- Exercise directions -
Report the count of lines below that include "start", without any other text.

= = = = =

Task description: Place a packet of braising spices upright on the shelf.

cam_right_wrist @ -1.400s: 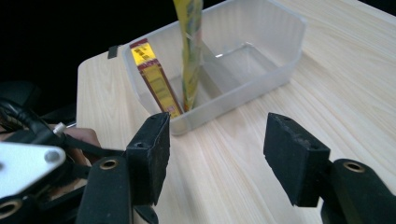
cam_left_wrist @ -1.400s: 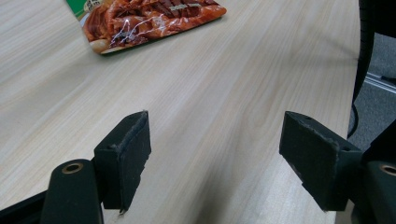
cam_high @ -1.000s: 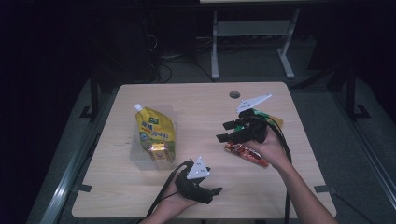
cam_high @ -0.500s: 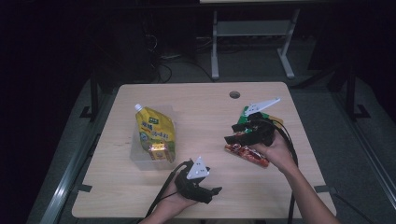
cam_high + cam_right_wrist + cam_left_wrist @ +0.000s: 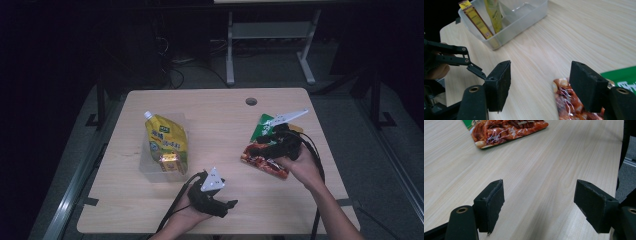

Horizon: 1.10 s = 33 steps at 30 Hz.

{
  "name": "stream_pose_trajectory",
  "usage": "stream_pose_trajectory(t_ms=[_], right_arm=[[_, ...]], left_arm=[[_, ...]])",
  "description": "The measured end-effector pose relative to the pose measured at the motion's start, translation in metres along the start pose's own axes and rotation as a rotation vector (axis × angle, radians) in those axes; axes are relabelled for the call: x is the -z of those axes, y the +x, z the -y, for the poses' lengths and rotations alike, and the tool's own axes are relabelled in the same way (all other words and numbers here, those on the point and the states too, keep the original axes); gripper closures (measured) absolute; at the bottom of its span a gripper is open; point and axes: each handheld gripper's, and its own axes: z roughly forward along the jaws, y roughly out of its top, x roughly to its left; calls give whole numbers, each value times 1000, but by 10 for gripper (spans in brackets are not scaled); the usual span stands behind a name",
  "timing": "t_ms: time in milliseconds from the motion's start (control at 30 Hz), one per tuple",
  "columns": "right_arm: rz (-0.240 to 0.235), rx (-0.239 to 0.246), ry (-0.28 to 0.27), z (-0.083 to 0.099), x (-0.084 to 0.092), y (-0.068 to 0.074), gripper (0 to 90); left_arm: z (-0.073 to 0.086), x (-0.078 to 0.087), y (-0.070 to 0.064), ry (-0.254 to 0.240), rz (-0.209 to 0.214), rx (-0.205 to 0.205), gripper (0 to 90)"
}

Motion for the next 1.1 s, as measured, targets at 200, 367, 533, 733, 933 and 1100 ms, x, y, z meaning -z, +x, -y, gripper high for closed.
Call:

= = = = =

- Output for this task -
2